▶ _What the task asks_
The string "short" may appear in lines of the entries below. Report how many lines hold it, with only the number.

▶ _Task inputs_
:::

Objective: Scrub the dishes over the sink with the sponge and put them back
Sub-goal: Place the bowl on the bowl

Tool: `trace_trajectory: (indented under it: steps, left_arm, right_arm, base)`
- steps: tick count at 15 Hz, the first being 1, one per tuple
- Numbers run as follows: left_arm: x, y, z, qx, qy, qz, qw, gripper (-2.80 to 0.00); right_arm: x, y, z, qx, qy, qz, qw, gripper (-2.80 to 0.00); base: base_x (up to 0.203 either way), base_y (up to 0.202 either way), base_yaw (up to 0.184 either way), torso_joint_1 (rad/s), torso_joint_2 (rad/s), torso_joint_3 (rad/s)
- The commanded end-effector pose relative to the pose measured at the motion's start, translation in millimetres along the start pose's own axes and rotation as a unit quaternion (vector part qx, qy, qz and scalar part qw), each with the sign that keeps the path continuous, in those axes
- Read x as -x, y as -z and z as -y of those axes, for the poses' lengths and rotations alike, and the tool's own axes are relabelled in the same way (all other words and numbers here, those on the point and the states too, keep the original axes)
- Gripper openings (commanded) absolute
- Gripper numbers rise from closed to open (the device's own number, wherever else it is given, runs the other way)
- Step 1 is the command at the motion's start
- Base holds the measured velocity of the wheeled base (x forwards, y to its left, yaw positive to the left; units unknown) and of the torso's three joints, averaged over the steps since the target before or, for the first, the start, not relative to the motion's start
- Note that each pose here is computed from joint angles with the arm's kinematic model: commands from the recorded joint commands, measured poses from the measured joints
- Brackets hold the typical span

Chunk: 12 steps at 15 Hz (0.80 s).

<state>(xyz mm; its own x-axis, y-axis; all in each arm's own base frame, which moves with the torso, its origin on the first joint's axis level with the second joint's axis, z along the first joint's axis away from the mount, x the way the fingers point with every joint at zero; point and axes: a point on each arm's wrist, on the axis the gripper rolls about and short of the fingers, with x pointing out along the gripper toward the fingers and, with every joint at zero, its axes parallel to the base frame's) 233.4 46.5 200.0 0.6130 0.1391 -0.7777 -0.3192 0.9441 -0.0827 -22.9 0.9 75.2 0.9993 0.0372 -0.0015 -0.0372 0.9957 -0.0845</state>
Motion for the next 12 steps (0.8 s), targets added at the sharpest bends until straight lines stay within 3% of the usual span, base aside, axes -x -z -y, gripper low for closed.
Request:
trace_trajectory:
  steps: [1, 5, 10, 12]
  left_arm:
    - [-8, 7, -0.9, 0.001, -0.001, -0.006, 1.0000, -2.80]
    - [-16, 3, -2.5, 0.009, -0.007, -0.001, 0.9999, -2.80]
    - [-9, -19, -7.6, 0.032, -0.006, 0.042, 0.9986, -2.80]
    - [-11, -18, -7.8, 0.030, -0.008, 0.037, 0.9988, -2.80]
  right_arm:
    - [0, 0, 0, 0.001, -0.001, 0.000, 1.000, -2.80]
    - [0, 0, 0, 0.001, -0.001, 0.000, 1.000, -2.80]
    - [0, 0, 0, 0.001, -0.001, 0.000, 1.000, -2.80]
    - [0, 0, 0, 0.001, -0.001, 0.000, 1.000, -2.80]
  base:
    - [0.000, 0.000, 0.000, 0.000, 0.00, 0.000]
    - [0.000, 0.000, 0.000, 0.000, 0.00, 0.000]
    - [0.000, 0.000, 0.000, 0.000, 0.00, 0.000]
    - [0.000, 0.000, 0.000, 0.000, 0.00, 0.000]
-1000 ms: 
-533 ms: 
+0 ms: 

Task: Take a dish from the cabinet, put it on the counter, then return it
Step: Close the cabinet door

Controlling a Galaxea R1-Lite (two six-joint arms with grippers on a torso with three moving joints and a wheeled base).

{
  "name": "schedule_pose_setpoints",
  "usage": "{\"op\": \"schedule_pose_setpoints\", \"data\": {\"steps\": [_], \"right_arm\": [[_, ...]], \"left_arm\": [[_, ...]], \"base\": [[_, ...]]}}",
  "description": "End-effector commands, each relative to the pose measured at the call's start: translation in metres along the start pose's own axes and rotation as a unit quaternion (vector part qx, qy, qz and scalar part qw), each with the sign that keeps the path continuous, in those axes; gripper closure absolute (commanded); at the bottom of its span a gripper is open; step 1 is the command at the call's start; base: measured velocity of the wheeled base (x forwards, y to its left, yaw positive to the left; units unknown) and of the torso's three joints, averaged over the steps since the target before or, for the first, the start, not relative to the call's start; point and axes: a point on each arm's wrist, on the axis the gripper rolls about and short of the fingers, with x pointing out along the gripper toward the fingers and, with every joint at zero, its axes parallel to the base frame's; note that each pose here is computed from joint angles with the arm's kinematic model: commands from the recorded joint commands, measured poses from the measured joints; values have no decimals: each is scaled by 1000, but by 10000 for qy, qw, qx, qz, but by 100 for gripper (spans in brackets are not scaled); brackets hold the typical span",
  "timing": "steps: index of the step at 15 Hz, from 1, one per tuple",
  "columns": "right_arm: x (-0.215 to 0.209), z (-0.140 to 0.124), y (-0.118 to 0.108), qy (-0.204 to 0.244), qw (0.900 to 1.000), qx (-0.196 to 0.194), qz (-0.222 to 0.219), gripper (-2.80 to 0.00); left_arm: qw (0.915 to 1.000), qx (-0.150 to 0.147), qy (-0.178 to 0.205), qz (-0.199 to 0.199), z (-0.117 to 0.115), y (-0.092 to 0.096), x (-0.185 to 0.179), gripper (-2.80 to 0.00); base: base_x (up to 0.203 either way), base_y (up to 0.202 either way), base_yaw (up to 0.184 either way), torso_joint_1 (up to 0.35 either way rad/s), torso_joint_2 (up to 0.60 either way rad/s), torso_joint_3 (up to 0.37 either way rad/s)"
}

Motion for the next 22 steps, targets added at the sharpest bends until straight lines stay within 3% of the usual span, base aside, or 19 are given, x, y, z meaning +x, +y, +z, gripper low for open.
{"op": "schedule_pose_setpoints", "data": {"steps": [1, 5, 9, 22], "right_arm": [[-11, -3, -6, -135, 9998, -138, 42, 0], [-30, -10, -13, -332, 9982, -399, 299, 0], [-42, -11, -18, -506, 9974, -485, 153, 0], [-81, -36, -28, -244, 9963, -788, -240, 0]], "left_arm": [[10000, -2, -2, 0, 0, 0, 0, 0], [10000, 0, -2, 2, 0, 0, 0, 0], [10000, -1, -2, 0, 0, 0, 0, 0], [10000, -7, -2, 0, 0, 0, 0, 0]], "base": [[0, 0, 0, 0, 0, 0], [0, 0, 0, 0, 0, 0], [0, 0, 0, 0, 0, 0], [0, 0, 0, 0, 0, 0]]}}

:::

▶ _Answer for the task_
2